Gli artisti non amano descriversi. Preferiamo fare piuttosto che parlare. Abbiamo un leone dentro e lo dobbiamo domare. Lavoriamo seguendo il nostro istinto. Se possiedi il talento, la ricerca continua e si evolve in maniera positiva. Se sei solo un mestierante, ovvero un bravo artigiano che si dichiara artista, allora a un certo punto ti fermi. La mia arte si concentra sulla figura dell’uomo in una situazione ironica, paradossale, con una forte dose di drammaticità data dai colori vivi e violenti. Le velature sono il mio tratto distintivo. La mia tecnica è fortemente ispirata dal mare, dalle trasparenze, dalle patine e dalle stratificazioni delle sfumature materiche. Ho compiuto un’analisi e una sperimentazione molto intensa prima di arrivare a certi risultati tecnici ma oggi posso reputarmi molto, molto soddisfatto. 

Parlaci della monografia in uscita

Questa monografia è il risultato di un lungo e appassionato confronto con il mio gallerista, Antonio Rossi, della Galleria Studio Legale di Caserta. È una raccolta di 38 opere in 23 anni di lavoro, dal 1996 al 2019, in cui porto i miei lavori fuori dalle case e dalle gallerie per farne racconto e reminiscenza. I testi in catalogo sono firmati da tre figure di eccellenza: Pinuccio Sciola, L’amico PaoloFresu e Massimo Sgroi, critico esperto e curatore di mostre di grande rilievo. E’ un progetto amibizioso, che ha richiesto due anni di lavoro e che è destinato alla distribuzione allargata tramite i più importanti circuiti nazionali e internazionali. Dietro tutto questo c’è anche unimportante collezionista del nord Italia, che nel 2017, dopo aver visitato la mia personale “Dreamcolors” al Museo di Arte Contemporanea di Caserta, ha acquistato le mie tele appoggiando e contribuendo vivamente alla produzione della monografia. Nella sua collezione privata, i miei dipinti compaiono accanto alle opere di Basquiat, Richter e Warhol.

La musica influenza il tuo lavoro ovvero quando dipingi ascolti musica e se si quale?

Pur essendo un profano posso affermare di essere un grande appassionato di jazz.  In studio conservo gelosamente una raccolta di jazzisti internazionali e quando dipingo, li metto a rotazione spaziando da Louis Armostrong a Miles Davis.

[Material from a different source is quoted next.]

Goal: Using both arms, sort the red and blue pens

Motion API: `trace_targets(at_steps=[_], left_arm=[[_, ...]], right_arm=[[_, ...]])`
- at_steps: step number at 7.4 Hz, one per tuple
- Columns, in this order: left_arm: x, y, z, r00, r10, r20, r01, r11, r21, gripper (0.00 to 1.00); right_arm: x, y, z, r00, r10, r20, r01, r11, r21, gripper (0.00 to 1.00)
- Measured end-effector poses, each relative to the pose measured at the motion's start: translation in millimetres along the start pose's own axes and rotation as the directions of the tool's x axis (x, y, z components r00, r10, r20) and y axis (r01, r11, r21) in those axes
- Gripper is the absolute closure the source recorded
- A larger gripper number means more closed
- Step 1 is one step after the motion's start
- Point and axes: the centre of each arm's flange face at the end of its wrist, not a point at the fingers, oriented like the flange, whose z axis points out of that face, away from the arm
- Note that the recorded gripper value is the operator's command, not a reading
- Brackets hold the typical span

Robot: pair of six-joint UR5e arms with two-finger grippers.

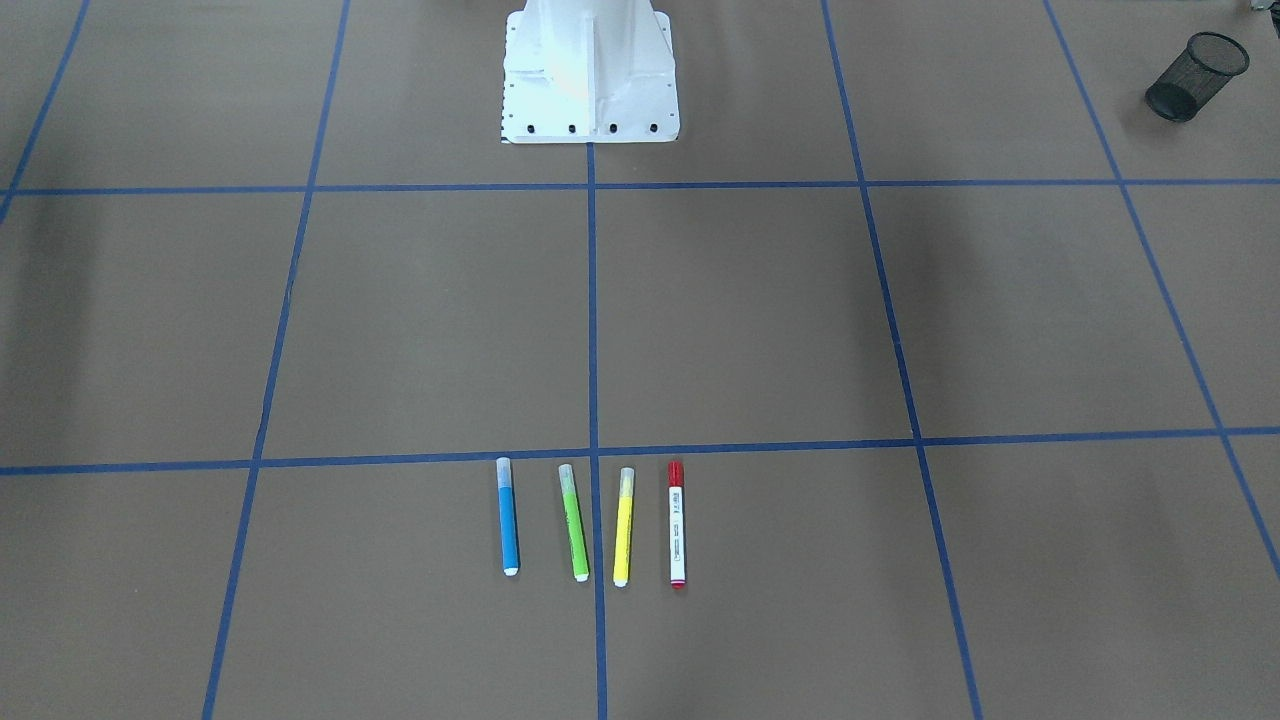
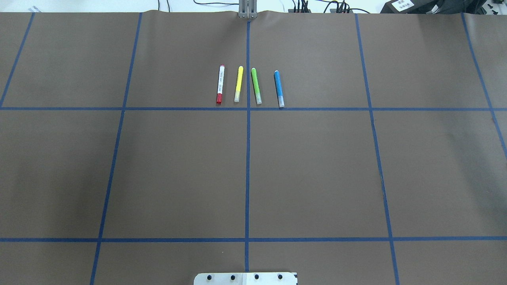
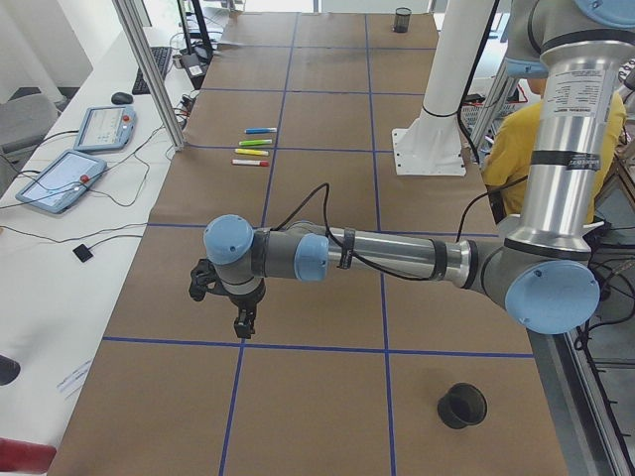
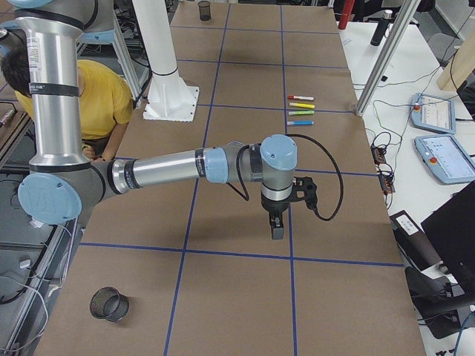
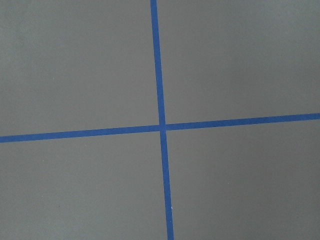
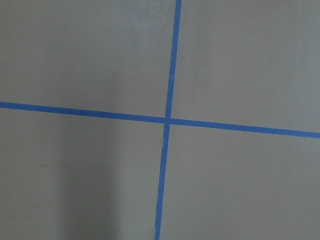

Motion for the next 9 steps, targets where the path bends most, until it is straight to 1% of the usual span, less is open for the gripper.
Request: trace_targets(at_steps=[1,2,5,6,7,9], left_arm=[[2.2,-0.7,-2.0,1.000,0.007,0.000,-0.007,1.000,0.006,0.00],[6.7,-2.1,-6.3,1.000,0.029,0.001,-0.029,0.999,0.026,0.00],[19.1,-10.8,-17.5,0.993,0.122,0.011,-0.122,0.986,0.117,0.00],[24.5,-17.8,-21.3,0.990,0.143,0.014,-0.144,0.980,0.136,0.00],[28.3,-23.9,-23.2,0.988,0.155,0.014,-0.155,0.977,0.146,0.00],[43.6,-35.6,-25.9,0.984,0.179,0.013,-0.179,0.969,0.168,0.00]], right_arm=[[-0.5,-0.8,-0.6,1.000,-0.001,0.000,0.001,1.000,0.001,0.00],[-1.2,-2.0,-1.5,1.000,-0.002,0.000,0.002,1.000,0.003,0.00],[-7.6,-10.6,-6.5,1.000,-0.013,0.002,0.013,1.000,0.015,0.00],[-9.9,-12.5,-5.9,1.000,-0.016,0.005,0.016,1.000,0.014,0.00],[-11.0,-14.0,-5.5,1.000,-0.024,0.006,0.024,0.999,0.023,0.00],[-15.8,-18.2,-5.9,0.998,-0.059,0.012,0.058,0.997,0.056,0.00]])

Le note del jazz sono in sintonia con le pennellate. Sento una bella sinergia e la musica mi serve soprattutto all’inizio, per rompere il ghiaccio, per allentare la tensione prima di concentrarmi totalmente sui colori ed estraniarmi dal resto del mondo. Non è un caso che Paolo Fresu, jazzista straordinario e persona estremamente sensibile all’arte, abbia regalato una sua testimonianza alla mia monografia. 

Indicaci un paio di talenti di oggi da far conoscere a tutti.

Mi ripeto con un nome che vale per tanti, Adrian Ghenie.